# WHAT YOU NEED TO DO
When you print the material, keep every line identical to the original.

____ DATA SEGMENT

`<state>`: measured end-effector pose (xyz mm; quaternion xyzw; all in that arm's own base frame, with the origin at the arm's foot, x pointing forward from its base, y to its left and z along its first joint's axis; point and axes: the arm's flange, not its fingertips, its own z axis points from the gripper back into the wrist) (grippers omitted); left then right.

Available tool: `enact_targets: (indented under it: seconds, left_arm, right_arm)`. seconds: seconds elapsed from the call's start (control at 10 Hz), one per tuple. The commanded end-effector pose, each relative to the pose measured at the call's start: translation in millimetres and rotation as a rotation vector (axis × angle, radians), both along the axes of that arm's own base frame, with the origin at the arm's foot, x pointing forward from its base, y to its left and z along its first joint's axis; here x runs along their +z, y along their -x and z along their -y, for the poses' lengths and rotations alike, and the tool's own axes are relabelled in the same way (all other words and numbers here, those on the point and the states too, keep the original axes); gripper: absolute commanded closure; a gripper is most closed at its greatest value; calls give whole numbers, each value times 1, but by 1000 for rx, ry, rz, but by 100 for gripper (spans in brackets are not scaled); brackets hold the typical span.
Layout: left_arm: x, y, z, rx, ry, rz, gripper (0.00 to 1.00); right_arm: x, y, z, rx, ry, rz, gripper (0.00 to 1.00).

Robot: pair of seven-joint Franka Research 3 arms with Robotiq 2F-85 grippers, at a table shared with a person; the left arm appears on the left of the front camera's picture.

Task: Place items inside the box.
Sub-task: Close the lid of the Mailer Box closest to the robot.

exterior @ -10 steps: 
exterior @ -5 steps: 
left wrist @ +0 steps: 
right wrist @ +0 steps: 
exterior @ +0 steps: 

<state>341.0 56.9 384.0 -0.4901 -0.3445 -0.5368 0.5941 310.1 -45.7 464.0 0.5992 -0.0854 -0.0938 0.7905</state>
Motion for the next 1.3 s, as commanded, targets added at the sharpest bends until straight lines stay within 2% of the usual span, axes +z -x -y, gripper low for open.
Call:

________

# RESULT FOR THIS TASK
`<state>`: measured end-effector pose (xyz mm; quaternion xyzw; all in that arm's own base frame, with the origin at the arm's foot, x pointing forward from its base, y to its left and z along its first joint's axis; point and axes: the arm's flange, not its fingertips, its own z axis points from the gripper back into the wrist) (grippers omitted); left then right.

Available tool: `enact_targets: (indented under it: seconds, left_arm, right_arm)`. seconds: seconds elapsed from the call's start (control at 10 Hz), one per tuple. The commanded end-effector pose, each relative to the pose measured at the call's start: translation in millimetres and rotation as a rotation vector (axis × angle, radians), both along the axes of that arm's own base frame, with the origin at the arm's foot, x pointing forward from its base, y to its left and z along its first joint's axis; here x runs along their +z, y along their -x and z along their -y, for the poses' lengths and rotations alike, and the tool's own axes are relabelled in the same way (all other words and numbers here, those on the point and the states too, keep the original axes); gripper: absolute commanded closure; a gripper is most closed at its greatest value; calls give whole numbers, each value times 1, but by 1000 for rx, ry, rz, but by 100 for gripper (spans in brackets are not scaled); brackets hold the typical span.
Layout: left_arm: x, y, z, rx, ry, rz, gripper (0.00 to 1.00); right_arm: x, y, z, rx, ry, rz, gripper (0.00 to 1.00).

Robot: pair of seven-joint Franka Research 3 arms with Robotiq 2F-85 grippers, at a table shared with a person; the left arm appears on the left of the front camera's picture.

Task: Place items inside the box.
Sub-task: Close the lid of the Mailer Box closest to the robot.

exterior @ -10 steps: 
exterior @ -5 steps: 
left wrist @ +0 steps: 
right wrist @ +0 steps: 
exterior @ +0 steps: 

<state>341.0 56.9 384.0 -0.4901 -0.3445 -0.5368 0.5941 310.1 -45.7 464.0 0.5992 -0.0854 -0.0938 0.7905</state>
Motion for the next 1.3 s, as commanded, targets added at the sharpest bends until straight lines stay within 2% of the usual span, axes +z -x -y, gripper low for open.
Call:

There is no more to the output, and the exercise is done.